10 Reasons for Declined Life Insurance
Your life insurance policy might not get approved or can be declined or terminated depending upon these 10 health measures which are:
- Lipids, Cholesterol and Triglycerides
- Glucose or Blood Sugar Levels
- Elevated liver function.
- Positive Alcohol
- Blood or protein in the urine
- Motor Vehicle Report
- Financial Justification
- Previous Denials
Top Reasons People Sell Their Insurance Policy?
1. You Do Not Have A Beneficiary
When you are retired, or your beneficiaries are financially dependent then you or your beneficiaries do not need the life settlement or insurance policy.
2. You Are Over Insured
When you have more than one policy or you as well as your spouse contains a policy with a higher amount then you may no longer need the insurance policies. This indirectly indicates that you are over insured and don’t need the policy.
3. You Can Not Afford the Policy Premiums Any Longer
When you are not able to afford an expensive policy then you opt for selling your policy to get cash as well as eliminate future premium payments.
4. Your Term Policy Is Approaching Expiration Date
When a term life policy is about to end then some decisions are pending on your behalf. You need to make the best choice as possible in consideration to your insurance policy.
5. You Need More Cash Now Than Your Beneficiary Needs Cash Later
You might need money for long-term care, medical bills, or to bolster your retirement income. Therefore, choosing the option to sell your life insurance is the best available option you can consider to get cash in exchange for your policy.
Steps to Sell your Life Insurance Policy
You need to find the right candidate for selling your life insurance policy. And the right candidate would be someone who has or may be:
- Facing serious health challenges
- Someone that has been diagnosed with a terminal illness
- Have an in force term life insurance policy with a conversion option available.
Though there are several steps that you’ll need to follow while selling your life insurance policy for cash, which are:
Step 1: Contact a Life Settlement Specialist
Firstly, you need to contact a life settlement specialist.

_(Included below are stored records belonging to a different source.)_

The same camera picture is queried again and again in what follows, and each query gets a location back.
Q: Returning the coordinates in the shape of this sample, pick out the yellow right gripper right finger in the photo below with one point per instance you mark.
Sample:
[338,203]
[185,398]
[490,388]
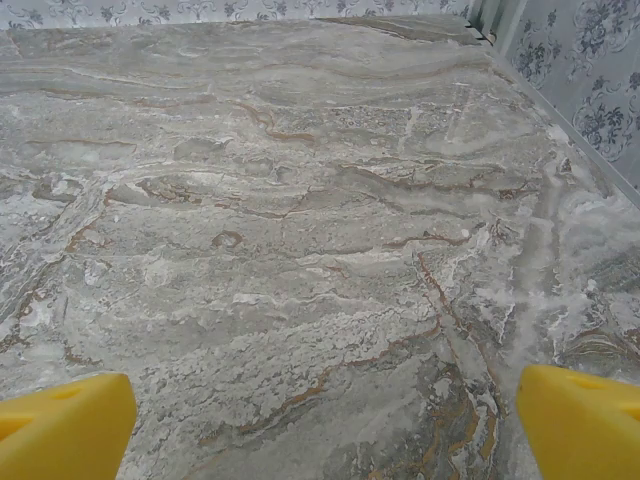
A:
[580,435]

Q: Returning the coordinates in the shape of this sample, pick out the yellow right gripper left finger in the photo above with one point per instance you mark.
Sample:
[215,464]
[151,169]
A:
[60,440]

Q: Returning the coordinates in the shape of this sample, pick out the aluminium frame post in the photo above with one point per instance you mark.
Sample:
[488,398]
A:
[500,20]

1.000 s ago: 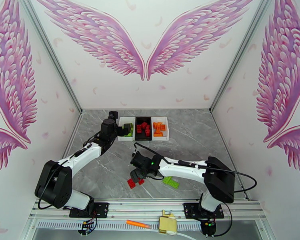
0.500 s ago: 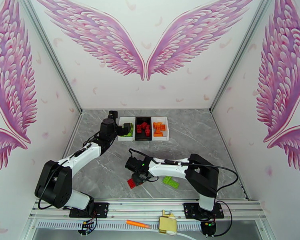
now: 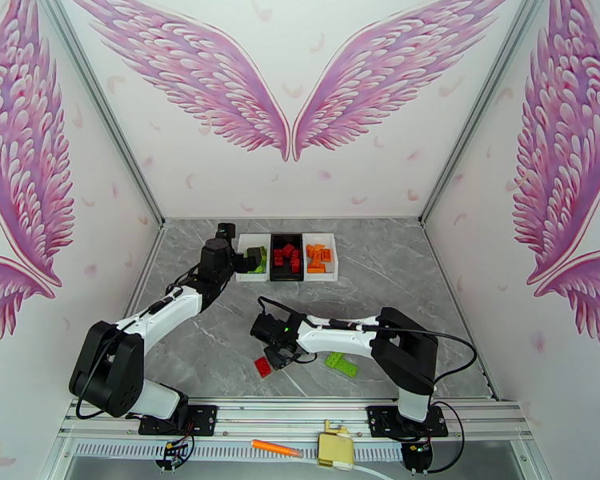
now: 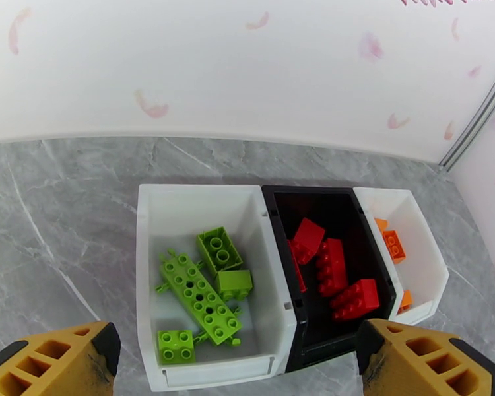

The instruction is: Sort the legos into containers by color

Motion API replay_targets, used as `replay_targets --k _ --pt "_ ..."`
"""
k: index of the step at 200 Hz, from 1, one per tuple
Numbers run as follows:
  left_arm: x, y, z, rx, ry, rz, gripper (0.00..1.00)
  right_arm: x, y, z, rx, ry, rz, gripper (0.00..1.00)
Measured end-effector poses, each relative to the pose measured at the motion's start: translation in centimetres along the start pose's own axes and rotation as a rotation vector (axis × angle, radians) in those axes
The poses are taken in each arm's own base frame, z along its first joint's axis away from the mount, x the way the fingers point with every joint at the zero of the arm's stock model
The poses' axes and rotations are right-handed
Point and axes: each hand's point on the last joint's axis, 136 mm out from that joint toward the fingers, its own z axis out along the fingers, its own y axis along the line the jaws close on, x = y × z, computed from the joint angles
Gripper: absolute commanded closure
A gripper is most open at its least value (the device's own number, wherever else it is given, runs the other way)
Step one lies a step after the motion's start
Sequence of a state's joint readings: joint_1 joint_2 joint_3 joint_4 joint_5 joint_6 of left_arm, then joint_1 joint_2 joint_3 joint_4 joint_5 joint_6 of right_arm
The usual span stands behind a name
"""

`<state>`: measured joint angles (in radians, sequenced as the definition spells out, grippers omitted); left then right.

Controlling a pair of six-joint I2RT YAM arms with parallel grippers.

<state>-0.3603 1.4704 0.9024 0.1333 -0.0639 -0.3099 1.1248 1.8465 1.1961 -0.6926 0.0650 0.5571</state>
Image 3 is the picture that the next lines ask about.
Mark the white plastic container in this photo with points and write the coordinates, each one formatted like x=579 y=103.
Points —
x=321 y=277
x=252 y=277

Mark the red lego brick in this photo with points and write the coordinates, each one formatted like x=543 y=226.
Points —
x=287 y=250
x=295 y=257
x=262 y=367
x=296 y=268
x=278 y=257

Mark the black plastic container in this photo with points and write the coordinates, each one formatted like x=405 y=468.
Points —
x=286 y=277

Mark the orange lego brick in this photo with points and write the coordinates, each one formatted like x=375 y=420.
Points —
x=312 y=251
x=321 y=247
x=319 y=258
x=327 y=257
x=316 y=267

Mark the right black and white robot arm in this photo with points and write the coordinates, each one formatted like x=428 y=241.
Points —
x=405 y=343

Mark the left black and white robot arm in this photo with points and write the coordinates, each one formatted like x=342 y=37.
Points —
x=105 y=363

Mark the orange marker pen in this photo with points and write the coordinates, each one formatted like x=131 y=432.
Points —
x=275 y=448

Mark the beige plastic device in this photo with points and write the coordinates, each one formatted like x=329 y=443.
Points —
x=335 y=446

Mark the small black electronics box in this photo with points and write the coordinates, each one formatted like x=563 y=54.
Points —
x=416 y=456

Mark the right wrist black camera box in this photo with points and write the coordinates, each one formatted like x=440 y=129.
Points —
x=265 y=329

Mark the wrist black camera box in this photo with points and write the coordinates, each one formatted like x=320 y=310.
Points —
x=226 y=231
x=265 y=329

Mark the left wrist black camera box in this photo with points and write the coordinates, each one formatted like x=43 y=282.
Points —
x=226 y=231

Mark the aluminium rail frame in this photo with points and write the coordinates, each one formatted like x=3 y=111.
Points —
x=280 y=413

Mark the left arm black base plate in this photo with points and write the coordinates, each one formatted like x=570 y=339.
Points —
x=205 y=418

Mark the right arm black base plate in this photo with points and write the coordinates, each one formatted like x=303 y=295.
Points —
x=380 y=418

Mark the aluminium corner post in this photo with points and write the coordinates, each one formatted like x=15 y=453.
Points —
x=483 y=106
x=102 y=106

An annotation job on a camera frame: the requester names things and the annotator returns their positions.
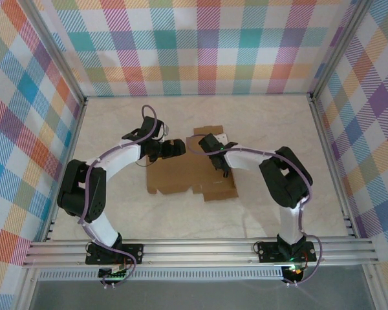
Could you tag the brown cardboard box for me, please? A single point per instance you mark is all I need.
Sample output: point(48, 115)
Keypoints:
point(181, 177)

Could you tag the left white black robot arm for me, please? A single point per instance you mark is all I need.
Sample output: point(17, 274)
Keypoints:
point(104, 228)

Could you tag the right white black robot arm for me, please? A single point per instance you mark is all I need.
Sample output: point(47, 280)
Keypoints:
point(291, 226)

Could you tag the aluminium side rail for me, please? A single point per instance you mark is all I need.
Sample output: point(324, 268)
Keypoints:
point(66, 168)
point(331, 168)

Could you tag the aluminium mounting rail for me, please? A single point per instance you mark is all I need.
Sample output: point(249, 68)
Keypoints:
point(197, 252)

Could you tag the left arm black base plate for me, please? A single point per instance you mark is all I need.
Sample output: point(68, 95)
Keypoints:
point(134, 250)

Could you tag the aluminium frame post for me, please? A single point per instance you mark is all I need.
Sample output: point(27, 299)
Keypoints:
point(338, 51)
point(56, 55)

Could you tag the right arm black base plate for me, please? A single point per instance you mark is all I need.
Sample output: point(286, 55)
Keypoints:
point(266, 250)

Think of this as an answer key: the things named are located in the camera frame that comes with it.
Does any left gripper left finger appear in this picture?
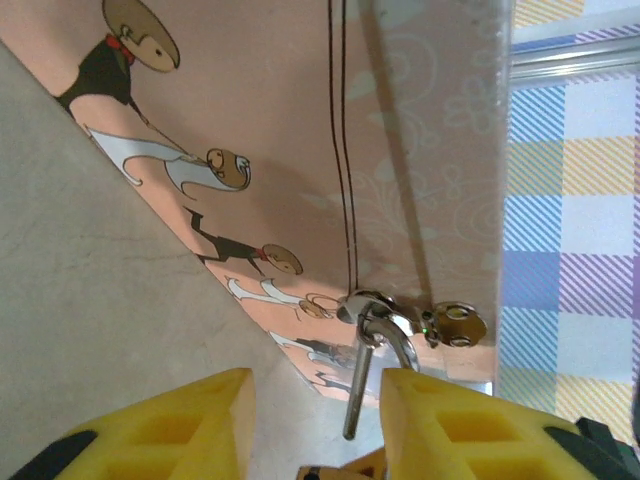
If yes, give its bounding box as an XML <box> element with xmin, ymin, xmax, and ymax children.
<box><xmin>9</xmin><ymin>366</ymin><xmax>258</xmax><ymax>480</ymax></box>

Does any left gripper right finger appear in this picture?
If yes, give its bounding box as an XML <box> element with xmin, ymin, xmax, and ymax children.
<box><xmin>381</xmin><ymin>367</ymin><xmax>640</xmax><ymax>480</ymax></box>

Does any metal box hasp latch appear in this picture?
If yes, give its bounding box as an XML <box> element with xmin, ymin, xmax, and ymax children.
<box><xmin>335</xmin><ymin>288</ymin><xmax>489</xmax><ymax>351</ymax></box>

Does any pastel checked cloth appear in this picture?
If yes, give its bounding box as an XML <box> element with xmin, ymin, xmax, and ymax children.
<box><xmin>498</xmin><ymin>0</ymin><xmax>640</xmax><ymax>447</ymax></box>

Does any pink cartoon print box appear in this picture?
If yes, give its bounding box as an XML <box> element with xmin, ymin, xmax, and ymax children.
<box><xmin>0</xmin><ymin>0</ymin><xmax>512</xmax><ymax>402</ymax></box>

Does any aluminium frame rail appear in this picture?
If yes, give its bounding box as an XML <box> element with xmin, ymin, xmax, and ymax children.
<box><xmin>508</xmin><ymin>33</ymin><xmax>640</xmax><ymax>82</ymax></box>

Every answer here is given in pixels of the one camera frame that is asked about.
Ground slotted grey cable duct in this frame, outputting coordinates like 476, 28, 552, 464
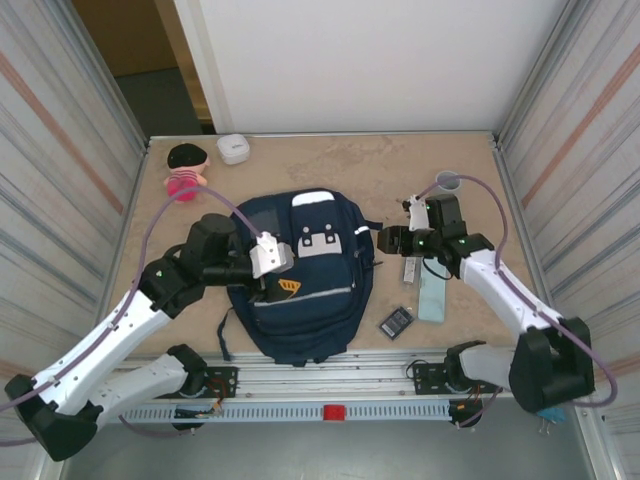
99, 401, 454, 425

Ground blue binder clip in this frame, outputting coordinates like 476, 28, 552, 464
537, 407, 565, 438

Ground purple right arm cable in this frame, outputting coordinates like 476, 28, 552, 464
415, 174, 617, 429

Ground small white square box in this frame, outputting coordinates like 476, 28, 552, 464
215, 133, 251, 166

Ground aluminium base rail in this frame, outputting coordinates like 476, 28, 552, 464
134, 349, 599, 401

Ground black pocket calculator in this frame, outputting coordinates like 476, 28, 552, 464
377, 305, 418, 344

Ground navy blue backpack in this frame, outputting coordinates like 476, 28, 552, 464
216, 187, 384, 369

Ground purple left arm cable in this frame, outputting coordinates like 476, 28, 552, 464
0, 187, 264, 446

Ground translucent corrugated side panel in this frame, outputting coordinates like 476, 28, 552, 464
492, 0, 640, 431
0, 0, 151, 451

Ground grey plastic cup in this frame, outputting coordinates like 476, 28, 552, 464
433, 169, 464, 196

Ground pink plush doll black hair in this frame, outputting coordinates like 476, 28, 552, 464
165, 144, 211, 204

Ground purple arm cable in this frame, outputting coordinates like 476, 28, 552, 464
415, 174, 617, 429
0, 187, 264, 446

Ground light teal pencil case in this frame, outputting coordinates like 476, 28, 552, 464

As with the help of the specialist you can quickly review your insurance policy and determine if the policy qualifies to be sold or not.
Step 2: Submit The Information
When your insurance policy is qualified you need to submit the information, to make the further proceedings to sell your policy.
Step 3: Review of your Medical Records
A review of your medical records is required in order to receive an offer to purchase the policy. The faster you submit the medical records the faster this process of offer letter to purchase will take place.
Step 4: Receiving Offers From Potential Purchasers
When all the above steps are done, as well as your medical records are submitted and checked. You begin to receive offers from potential purchasers.
Step 5: Reviewed the Offer(s)
You need to reviewed the offers, as whom to consider or who is the right candidate to sell your life insurance policy. You and your life settlement specialist review the offers.
If you do not need an insurance policy then check how much is the worth of your life insurance policy. And you can sell policy for cash accordingly based on its net worth. Selling your life insurance policy for cash is wort selling the policy, as the amount can be utilized by the seller as per his needs and requirements.